A friendly woman on the internet can fool even the most security-conscious man — and hackers can take advantage.
Since at least April 2016, a number of social media profiles have been created for a photographer named “Mia Ash.” The persona befriended male employees of oil and technology firms in Israel, Saudi Arabia, India, U.S, and Iraq.
Now, a hacking group linked to Iran is believed to be behind the accounts, according to new research from security firm SecureWorks.
SecureWorks calls the hacking group Cobalt Gypsy, also known as OilRig by other researchers. The group has previously targeted Saudi Arabian oil, financial and tech executives, as well as Israeli corporate networks.
On LinkedIn, the hackers behind Mia connected with professional photographers to make the account seem more authentic. Meanwhile, the profile photos were stolen from a Romanian photographer, who has not responded to a request for comment.
Related: Saudi Arabia warns of new crippling cyberattack
The intent was to steal credentials from employees who would have access to their companies’ computer networks. For example, the fake account sent a phishing email to one of the men she befriended containing malware. This would give the hackers control of his computer, SecureWorks found.
Mia first tried to befriend these individuals on LinkedIn, sharing information about her purported photography job and the trips she took. She later invited them to chat on other platforms like Facebook.
But the phishing attempt SecureWorks studied was unsuccessful. Although the the victim clicked on an infected link, the company’s anti-virus precautions caught the malware.
As of now, the firm doesn’t know if other attempts made by Mia were successfully executed. But it identified as many as 40 people who interacted with the persona on LinkedIn and Facebook. Mia also had a personal photography website and fake accounts on Instagram, WhatsApp and Blogger. Most of those profiles are now offline.

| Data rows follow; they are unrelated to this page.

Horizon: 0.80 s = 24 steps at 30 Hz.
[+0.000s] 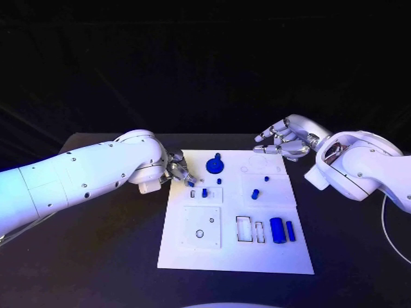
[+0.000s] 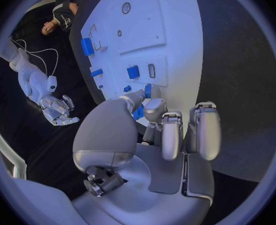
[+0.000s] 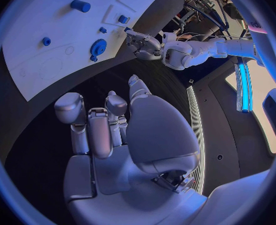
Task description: Assemble the parts on the task board
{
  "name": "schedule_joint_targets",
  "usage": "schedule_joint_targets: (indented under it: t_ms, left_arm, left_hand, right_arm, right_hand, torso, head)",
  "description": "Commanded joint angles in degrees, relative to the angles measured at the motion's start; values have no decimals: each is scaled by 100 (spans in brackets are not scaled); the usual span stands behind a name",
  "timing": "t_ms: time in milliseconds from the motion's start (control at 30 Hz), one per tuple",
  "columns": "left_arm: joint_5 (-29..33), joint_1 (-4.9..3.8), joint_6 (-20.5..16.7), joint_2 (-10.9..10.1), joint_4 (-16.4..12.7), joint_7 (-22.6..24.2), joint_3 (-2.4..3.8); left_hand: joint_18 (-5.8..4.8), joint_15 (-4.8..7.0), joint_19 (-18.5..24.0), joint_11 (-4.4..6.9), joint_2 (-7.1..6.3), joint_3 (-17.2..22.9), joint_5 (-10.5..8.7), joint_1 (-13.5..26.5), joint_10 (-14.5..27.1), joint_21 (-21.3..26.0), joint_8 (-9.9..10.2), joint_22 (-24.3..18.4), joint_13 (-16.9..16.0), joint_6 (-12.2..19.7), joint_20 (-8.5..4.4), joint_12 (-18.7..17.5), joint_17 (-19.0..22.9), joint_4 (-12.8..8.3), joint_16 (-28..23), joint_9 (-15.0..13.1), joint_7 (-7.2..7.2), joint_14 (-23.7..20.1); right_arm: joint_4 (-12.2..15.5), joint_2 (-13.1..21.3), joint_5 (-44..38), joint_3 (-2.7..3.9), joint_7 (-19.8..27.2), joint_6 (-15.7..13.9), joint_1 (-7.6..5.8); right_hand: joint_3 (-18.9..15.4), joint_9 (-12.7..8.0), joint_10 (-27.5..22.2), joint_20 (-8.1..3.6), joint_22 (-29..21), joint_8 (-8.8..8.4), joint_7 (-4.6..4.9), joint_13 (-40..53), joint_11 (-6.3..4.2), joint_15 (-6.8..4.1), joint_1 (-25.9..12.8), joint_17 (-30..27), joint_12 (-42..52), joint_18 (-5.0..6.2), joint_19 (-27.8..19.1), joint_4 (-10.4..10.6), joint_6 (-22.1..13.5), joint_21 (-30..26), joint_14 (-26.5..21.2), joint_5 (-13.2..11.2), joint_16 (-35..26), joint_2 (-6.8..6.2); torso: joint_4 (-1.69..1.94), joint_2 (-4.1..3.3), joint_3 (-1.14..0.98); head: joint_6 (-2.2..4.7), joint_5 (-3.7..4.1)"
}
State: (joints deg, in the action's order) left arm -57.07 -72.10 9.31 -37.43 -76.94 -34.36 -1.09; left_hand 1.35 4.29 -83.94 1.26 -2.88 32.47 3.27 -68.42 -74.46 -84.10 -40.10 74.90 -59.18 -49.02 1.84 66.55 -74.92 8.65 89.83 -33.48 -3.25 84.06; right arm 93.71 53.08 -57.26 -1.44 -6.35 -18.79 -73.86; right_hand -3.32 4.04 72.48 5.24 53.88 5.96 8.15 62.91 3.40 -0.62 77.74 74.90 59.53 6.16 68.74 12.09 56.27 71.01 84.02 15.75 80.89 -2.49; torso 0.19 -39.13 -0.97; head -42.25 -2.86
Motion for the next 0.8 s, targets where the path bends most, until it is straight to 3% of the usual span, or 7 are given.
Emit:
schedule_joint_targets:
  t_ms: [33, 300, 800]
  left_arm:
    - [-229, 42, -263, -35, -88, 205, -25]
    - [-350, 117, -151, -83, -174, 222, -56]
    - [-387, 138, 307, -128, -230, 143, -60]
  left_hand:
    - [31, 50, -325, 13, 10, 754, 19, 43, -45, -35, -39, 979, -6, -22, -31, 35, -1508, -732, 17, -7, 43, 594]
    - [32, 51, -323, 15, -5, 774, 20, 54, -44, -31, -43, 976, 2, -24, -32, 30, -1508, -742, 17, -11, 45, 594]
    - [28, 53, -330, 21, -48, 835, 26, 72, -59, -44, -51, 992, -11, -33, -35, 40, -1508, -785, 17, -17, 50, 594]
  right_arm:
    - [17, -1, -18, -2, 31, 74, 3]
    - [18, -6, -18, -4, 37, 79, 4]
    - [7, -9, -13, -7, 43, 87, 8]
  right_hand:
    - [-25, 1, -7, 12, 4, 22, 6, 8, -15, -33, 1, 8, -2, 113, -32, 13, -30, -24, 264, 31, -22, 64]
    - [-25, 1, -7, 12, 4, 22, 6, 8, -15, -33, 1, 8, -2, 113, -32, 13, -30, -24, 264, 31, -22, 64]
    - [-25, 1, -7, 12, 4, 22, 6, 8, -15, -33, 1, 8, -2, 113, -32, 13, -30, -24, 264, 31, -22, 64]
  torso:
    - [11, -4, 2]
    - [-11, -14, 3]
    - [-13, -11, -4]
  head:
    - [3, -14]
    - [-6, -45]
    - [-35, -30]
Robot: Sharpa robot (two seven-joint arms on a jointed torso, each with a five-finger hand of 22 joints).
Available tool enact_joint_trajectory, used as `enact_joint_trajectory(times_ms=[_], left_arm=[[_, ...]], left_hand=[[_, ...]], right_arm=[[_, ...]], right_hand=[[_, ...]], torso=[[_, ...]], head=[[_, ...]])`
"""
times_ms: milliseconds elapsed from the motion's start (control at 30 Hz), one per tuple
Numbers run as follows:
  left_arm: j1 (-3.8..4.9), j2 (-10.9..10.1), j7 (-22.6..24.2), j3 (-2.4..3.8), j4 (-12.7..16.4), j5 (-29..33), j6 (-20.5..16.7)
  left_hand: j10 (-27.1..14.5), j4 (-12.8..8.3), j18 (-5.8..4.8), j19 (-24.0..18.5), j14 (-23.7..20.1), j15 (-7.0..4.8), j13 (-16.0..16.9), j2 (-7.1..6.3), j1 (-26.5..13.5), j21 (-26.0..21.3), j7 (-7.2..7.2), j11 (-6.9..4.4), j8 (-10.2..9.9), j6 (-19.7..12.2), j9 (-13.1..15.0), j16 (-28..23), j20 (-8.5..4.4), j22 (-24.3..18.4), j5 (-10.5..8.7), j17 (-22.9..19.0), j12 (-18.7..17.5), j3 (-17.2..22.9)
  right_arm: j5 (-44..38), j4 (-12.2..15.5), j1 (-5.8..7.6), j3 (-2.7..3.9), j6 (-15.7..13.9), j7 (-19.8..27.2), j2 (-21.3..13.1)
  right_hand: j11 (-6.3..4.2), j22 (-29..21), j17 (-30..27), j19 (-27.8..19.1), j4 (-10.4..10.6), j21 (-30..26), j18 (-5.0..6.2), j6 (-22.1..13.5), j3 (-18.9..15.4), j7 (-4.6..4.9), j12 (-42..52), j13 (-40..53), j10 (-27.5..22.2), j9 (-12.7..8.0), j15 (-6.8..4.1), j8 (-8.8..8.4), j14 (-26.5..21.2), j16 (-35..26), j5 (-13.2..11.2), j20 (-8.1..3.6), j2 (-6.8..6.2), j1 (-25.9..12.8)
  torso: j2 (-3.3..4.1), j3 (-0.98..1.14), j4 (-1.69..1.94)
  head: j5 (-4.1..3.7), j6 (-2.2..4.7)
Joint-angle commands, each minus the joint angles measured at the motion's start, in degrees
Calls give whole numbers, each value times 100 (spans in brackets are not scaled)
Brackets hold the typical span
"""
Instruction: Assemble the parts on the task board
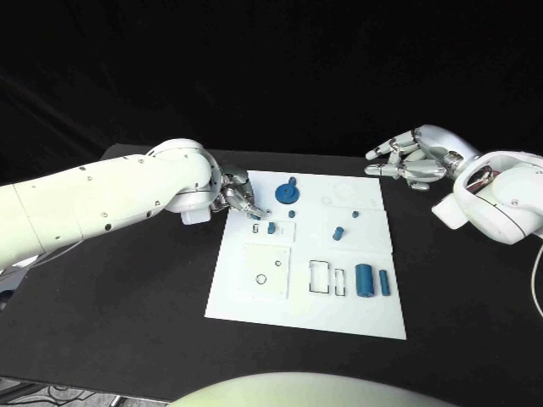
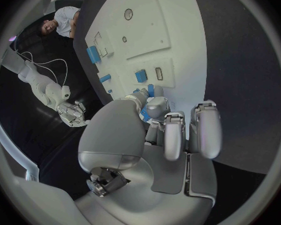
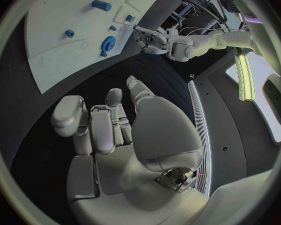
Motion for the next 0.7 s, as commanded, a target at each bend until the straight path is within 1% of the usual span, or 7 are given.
enact_joint_trajectory(times_ms=[33, 133, 367, 533, 700], left_arm=[[-25, 0, 52, -1, 24, -247, 194], [-43, 6, 45, -6, 19, -265, 266], [-77, 30, -20, -26, -26, -316, 439], [-86, 43, -52, -30, -57, -328, 610], [-89, 56, -71, -31, -79, -332, 670]], left_hand=[[36, -692, -40, 199, 603, 5, -4, -12, -26, 0, -7, 5, 31, 31, 9, 14, -9, 563, 15, 1510, 11, 723], [36, -692, -40, 199, 603, 5, -4, -12, -26, 0, -7, 5, 31, 31, 9, 14, -9, 563, 15, 1510, 11, 723], [39, -691, -39, 197, 603, 5, -1, -24, -44, -3, -10, 3, 38, 36, 15, 14, -9, 560, 14, 1510, 14, 748], [36, -691, -37, 194, 603, 5, -7, -28, -48, -9, -11, 3, 40, 37, 17, 14, -9, 553, 14, 1510, 8, 754], [36, -691, -37, 194, 603, 5, -7, -28, -48, -9, -11, 3, 40, 37, 17, 14, -9, 553, 14, 1510, 8, 754]], right_arm=[[-17, -5, -7, 1, 38, 10, 3], [-17, -5, -9, 1, 37, 16, 4], [-15, -3, -12, 1, 39, 28, 7], [-15, 2, -12, 1, 52, 55, 8], [-16, 7, -12, 1, 54, 68, 7]], right_hand=[[-24, -5, -4, -8, 20, -33, 75, 7, -15, 38, 1, -9, 18, -4, -57, 25, 160, -23, 39, -3, 37, 4], [-24, -5, -4, -8, 20, -33, 75, 7, -15, 38, 1, -9, 18, -4, -57, 25, 160, -23, 39, -3, 37, 4], [-24, -5, -4, -8, 20, -33, 75, 7, -15, 38, 1, -9, 18, -4, -57, 25, 160, -23, 39, -3, 37, 4], [-24, -5, -4, -8, 20, -33, 75, 7, -15, 38, 1, -9, 18, -4, -57, 25, 160, -23, 39, -3, 37, 4], [-24, -5, -4, -8, 20, -33, 75, 7, -15, 38, 1, -9, 18, -4, -57, 25, 160, -23, 39, -3, 37, 4]], torso=[[6, 1, -10], [2, 5, -7], [4, 5, -7], [2, 9, -11], [1, 9, -7]], head=[[10, -18], [13, -30], [15, -53], [20, -68], [20, -83]])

According to Allison Wikoff, the lead researcher on the investigation into Cobalt Gypsy, LinkedIn can be a successful way for hackers to target people because users are inclined to trust others on the site. The hackers who posed as Mia used LinkedIn before switching to more personal communications channels like WhatsApp and Facebook.
“It’s a professional network, so there’s a little bit of trust people assume when they join it, versus social networks which are more designed for socialization,” she said. “[Someone’s] guard is a little more down on professional networks.”
It’s not the first time this group has used fake LinkedIn profiles to snare victims. In 2015, Cobalt Gypsy hackers posed as recruiters on the professional network. But using a single female persona was a first for this group.
In January, SecureWorks found that Cobalt Gypsy targeted a Middle Eastern company with phishing attacks that appeared to come from legitimate email addresses at a variety of information technology firms. Those phishing emails contained the same malware, called PupyRAT, Mia sent to her victim.
“Companies spend lot of time educating their staff on those kinds of phishing campaigns,” Wikoff said. “So if that’s not successful, establishing a personal relationship with your intended target is the best way to potentially make the connection.”